> Required action
Every line that includes the word "single" needs to be copied from the listing.

> Material to process
^^^^^^^^
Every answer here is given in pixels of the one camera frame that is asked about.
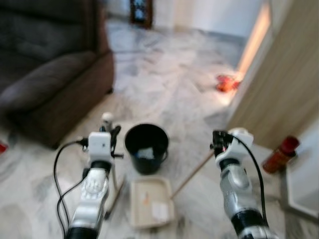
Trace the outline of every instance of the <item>black bucket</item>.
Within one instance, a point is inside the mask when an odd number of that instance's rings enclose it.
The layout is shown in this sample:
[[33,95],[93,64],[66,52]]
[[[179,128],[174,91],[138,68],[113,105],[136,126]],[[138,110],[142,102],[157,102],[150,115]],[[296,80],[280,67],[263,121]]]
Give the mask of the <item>black bucket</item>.
[[[131,128],[125,136],[125,147],[130,153],[134,167],[141,174],[155,173],[168,156],[168,136],[153,124],[139,124]],[[153,149],[152,158],[138,156],[141,149]]]

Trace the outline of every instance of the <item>dark brown sofa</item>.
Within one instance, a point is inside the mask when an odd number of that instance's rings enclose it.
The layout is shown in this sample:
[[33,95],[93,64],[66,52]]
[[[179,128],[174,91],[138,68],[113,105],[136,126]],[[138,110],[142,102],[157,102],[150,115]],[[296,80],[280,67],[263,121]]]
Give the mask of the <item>dark brown sofa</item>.
[[0,0],[0,118],[56,147],[112,89],[97,0]]

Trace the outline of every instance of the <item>black cable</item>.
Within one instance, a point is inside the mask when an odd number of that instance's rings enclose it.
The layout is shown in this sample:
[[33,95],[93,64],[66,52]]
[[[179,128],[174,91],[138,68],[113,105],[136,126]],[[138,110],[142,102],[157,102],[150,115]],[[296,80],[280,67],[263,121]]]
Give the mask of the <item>black cable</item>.
[[[73,145],[73,144],[76,144],[76,143],[78,143],[78,141],[72,141],[72,142],[66,143],[65,145],[63,145],[59,149],[58,153],[55,156],[54,165],[53,165],[53,178],[54,178],[55,186],[56,186],[56,189],[58,191],[59,197],[61,197],[62,195],[61,195],[61,188],[60,188],[60,185],[59,185],[59,182],[58,182],[58,179],[57,179],[57,175],[56,175],[57,162],[58,162],[58,159],[59,159],[59,156],[60,156],[62,150],[65,149],[66,147],[68,147],[70,145]],[[69,223],[70,223],[70,220],[69,220],[69,215],[68,215],[68,211],[67,211],[66,205],[64,203],[64,200],[62,200],[62,206],[63,206],[63,211],[64,211],[64,214],[65,214],[66,223],[67,223],[67,227],[68,227]],[[62,229],[63,232],[65,232],[64,224],[63,224],[63,221],[61,220],[59,212],[58,212],[58,217],[59,217],[59,222],[60,222],[61,229]]]
[[255,167],[256,167],[256,170],[257,170],[257,173],[258,173],[259,183],[260,183],[260,197],[261,197],[261,207],[262,207],[262,211],[263,211],[263,218],[264,218],[264,221],[265,221],[266,225],[268,226],[268,221],[267,221],[267,216],[266,216],[266,206],[265,206],[264,180],[263,180],[263,176],[261,175],[258,163],[257,163],[253,153],[250,151],[248,146],[241,139],[239,139],[236,136],[233,136],[232,134],[230,134],[230,136],[232,136],[235,139],[237,139],[238,142],[240,142],[247,149],[250,157],[254,161],[254,164],[255,164]]
[[[84,179],[85,179],[85,178],[81,179],[80,182],[78,182],[78,183],[75,184],[73,187],[71,187],[70,189],[68,189],[68,190],[67,190],[65,193],[63,193],[63,194],[61,195],[61,197],[59,198],[58,203],[56,204],[56,211],[57,211],[58,218],[59,218],[60,221],[62,221],[62,220],[61,220],[61,216],[60,216],[60,212],[59,212],[59,207],[60,207],[61,202],[63,202],[64,196],[67,195],[69,192],[71,192],[73,189],[75,189],[77,186],[79,186],[79,185],[83,182]],[[63,230],[62,232],[63,232],[63,238],[65,238],[66,230]]]

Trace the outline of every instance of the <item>red bottle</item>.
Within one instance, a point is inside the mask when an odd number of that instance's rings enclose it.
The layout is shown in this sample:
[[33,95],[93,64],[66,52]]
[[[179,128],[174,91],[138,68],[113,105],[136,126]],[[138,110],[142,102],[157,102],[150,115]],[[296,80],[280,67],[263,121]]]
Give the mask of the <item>red bottle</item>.
[[288,136],[281,145],[263,162],[263,168],[267,173],[276,173],[283,170],[288,161],[295,157],[295,149],[299,146],[299,140]]

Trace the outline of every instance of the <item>plastic tray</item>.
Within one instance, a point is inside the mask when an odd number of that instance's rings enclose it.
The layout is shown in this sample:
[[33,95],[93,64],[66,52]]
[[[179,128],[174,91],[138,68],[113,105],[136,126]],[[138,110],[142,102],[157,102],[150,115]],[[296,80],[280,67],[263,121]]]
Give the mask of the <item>plastic tray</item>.
[[134,228],[160,227],[175,218],[169,198],[171,186],[160,176],[143,176],[131,183],[131,224]]

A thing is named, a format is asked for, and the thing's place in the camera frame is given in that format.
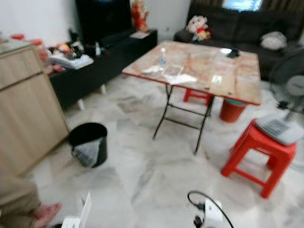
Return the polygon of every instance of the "paper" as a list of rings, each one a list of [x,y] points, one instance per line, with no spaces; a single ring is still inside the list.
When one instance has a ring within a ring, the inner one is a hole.
[[[183,83],[187,83],[187,82],[196,82],[197,78],[191,76],[191,75],[187,75],[187,74],[182,74],[182,75],[178,75],[178,76],[169,76],[169,75],[163,75],[167,81],[171,84],[171,85],[178,85],[178,84],[183,84]]]
[[[48,61],[55,63],[55,64],[60,64],[64,68],[71,68],[78,70],[82,67],[85,67],[87,65],[90,65],[94,62],[94,60],[87,55],[82,55],[80,58],[76,58],[74,60],[69,60],[64,57],[63,54],[58,54],[58,55],[52,55],[48,58]]]
[[[212,82],[216,84],[220,84],[222,82],[222,76],[214,75],[212,78]]]
[[[145,69],[142,71],[143,74],[151,74],[151,73],[157,73],[159,71],[162,71],[162,68],[159,66],[152,66],[148,69]]]
[[[147,37],[150,33],[149,32],[135,32],[130,37],[135,39],[143,39]]]

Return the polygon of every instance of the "plastic bottle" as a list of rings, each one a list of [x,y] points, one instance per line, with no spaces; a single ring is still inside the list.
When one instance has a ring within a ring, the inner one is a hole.
[[[166,68],[166,64],[166,49],[162,48],[160,61],[158,63],[160,70],[164,70]]]
[[[96,56],[100,56],[101,55],[101,50],[100,50],[98,42],[95,43],[95,52],[96,52]]]

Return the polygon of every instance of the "dark sofa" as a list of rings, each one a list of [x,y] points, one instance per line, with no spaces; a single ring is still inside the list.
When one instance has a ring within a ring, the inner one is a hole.
[[[201,44],[220,48],[236,48],[258,54],[261,78],[267,80],[276,62],[288,52],[299,48],[298,40],[303,31],[303,15],[289,12],[242,11],[206,7],[192,3],[186,24],[195,15],[208,18],[212,30],[210,40],[192,41],[193,34],[185,28],[174,35],[174,41]],[[280,51],[270,51],[260,46],[260,38],[269,25],[279,21],[286,25],[288,47]]]

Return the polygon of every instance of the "cabinet drawer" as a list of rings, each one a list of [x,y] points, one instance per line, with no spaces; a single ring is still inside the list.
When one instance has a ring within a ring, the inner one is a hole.
[[[45,75],[0,92],[0,153],[3,168],[19,175],[68,134]]]
[[[40,72],[33,49],[0,58],[0,89]]]

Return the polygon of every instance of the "black cable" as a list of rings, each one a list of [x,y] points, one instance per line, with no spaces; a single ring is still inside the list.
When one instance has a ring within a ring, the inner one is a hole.
[[[189,202],[190,202],[193,206],[195,206],[195,207],[198,207],[198,204],[194,203],[194,202],[190,199],[190,195],[191,195],[191,194],[199,194],[199,195],[202,195],[202,196],[208,198],[208,199],[209,199],[212,203],[214,203],[215,206],[217,206],[218,209],[222,212],[222,214],[223,214],[223,215],[225,216],[225,218],[227,219],[227,221],[228,221],[229,225],[231,226],[231,228],[234,228],[233,225],[232,225],[232,223],[230,222],[228,216],[225,214],[225,212],[222,210],[222,208],[220,208],[220,206],[219,206],[219,205],[218,205],[210,196],[208,196],[207,194],[205,194],[205,193],[203,193],[203,192],[201,192],[201,191],[195,191],[195,190],[190,191],[190,192],[188,193],[188,195],[187,195],[187,198],[188,198]]]
^^^^^^^^
> Answer section
Return the polygon of every instance of the "paper" as a list of rings, each one a list of [x,y] points, one instance per line, with no spaces; a single ring is still inside the list.
Return the polygon of every instance of the "plastic bottle" as a list of rings, each one a list of [x,y] points, one instance per line, with no spaces; a single ring is still inside the list.
Return the polygon of every instance of the "dark sofa" as a list of rings, each one a list of [x,y] points, one instance per line, with no spaces; a single ring is still inside the list.
Return the polygon of every instance of the "cabinet drawer" as a list of rings, each one a list of [x,y] points, one instance per line, with no spaces; a single ring is still inside the list.
Return the polygon of every instance of the "black cable" as a list of rings, each one a list of [x,y] points, one instance per line, with no spaces; a single ring is still inside the list.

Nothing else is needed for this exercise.